Descansar.. ¡en Tí!


No entrarán en mi descanso. Canta el salmista éste domingo. Estas son de las palabras más temibles que jamás te he escuchado, Señor. La prohibición de entrar en tu descanso. Pienso en la belleza y la profundidad de la palabra «descanso» cuando se aplica a ti, y comienzo a comprender la desgracia que será quedar excluido de él. Tu descanso es tu divina satisfacción al acabar la creación de cielos y tierra con el hombre y la mujer en ellos, tu mandamiento del sábado de alegría y liturgia en medio de una vida de trabajo, tu eternidad en la gloria bendita de tu ser para siempre. Tu descanso es lo mejor que tienes, lo mejor que eres, el ocio de la existencia, la benevolencia de tu gracia, la celebración de tu esencia en medio de tu creación. Tu descanso es tu sonrisa, tu amistad, tu perdón. Y ahora las puertas de tu descanso se me abren a mí. Me llaman a tomar parte en las vacaciones eternas. Me invitan al cielo. Me llevan a descansar para siempre. Un descanso tan enorme que uno tiene que «entrar» en él. Me rodea, me posee, me llena con su dicha. Veo enseguida que ese descanso es lo que ha de ser mi destino foral, palabra casera y divina al mismo tiempo para expresar el fin último de mi vida: descansar contigo. Ahora he de entrenarme en esta vida para el descanso que me espera en la siguiente.
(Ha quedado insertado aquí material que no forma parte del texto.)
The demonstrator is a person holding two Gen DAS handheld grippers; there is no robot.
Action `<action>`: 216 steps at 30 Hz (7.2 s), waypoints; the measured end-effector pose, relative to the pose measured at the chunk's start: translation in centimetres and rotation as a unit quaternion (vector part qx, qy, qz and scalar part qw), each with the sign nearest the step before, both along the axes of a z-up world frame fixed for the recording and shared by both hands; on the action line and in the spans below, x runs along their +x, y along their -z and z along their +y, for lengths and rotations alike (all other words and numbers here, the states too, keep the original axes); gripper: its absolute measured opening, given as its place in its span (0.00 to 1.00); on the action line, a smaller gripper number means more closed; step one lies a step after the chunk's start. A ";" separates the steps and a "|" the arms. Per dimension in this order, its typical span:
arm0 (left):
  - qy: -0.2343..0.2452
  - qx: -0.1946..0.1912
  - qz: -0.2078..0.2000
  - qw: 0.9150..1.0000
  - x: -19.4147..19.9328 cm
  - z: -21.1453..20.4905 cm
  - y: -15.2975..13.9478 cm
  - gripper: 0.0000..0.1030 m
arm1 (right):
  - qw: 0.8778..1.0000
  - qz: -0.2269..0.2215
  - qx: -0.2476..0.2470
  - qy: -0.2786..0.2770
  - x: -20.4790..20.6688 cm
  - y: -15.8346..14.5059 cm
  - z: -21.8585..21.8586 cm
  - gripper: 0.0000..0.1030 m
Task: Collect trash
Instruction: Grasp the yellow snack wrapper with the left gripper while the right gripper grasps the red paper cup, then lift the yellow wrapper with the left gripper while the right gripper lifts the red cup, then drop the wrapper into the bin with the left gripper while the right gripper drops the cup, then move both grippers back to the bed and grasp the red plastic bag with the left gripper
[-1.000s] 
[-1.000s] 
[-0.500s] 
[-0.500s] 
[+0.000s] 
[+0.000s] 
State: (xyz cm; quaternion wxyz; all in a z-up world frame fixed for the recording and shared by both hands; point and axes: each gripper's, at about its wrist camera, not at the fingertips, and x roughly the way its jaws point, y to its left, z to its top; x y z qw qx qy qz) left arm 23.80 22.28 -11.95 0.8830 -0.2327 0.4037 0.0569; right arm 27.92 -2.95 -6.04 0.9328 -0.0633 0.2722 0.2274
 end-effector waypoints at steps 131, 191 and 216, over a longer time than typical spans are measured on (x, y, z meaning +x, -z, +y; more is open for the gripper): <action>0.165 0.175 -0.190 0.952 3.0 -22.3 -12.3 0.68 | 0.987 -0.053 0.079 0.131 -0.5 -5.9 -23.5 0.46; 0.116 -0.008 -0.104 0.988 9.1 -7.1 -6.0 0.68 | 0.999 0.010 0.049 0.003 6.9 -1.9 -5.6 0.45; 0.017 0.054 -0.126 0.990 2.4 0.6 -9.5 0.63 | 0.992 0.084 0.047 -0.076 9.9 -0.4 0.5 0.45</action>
Quiero entrar ya, en promesa y en espíritu, en el divino descanso que un día ha de ser mío a tu lado. Quiero aprender a descansar aquí, a relajarme, a encontrarme a gusto, a dominar las prisas, a evitar tensiones, a vivir en paz. Pido para mí todo eso como anticipo de tu bendición venidera, como fianza en la tierra de tu descanso eterno en el cielo. Quiero ir ya reflejando ahora en mi conducta, mi lenguaje, mi rostro, la esperanza de ese descanso esencial que le traerá a mi alma y a mi cuerpo la felicidad definitiva en la paz perpetua. ¿Cuántos años me quedan a mí, Señor? ¿Cuántas oportunidades aún, cuántas dudas, cuántas Masás y Meribás en mi vida? Tú conoces bien los nombres de mi geografía privada; tú recuerdas mis infidelidades y te resientes por mi tozudez. Hazme dócil, Señor. Hazme entender, hazme aceptar, hazme creer. Hazme ver que la manera de llegar a tu descanso es confiar en ti, fiarme en todo de ti, poner mi vida entera en tus manos con despreocupación y alegría. Entonces podré vivir sin ansiedad y morir tranquilo en tus brazos para entrar en tu paz para siempre. Que así sea, Señor[1]



[1] C. G. Vallés, Busco tu rostro. Orar con los salmos, Ed. Paulinas y Ed. Sal Terrae,  Santander, 1989.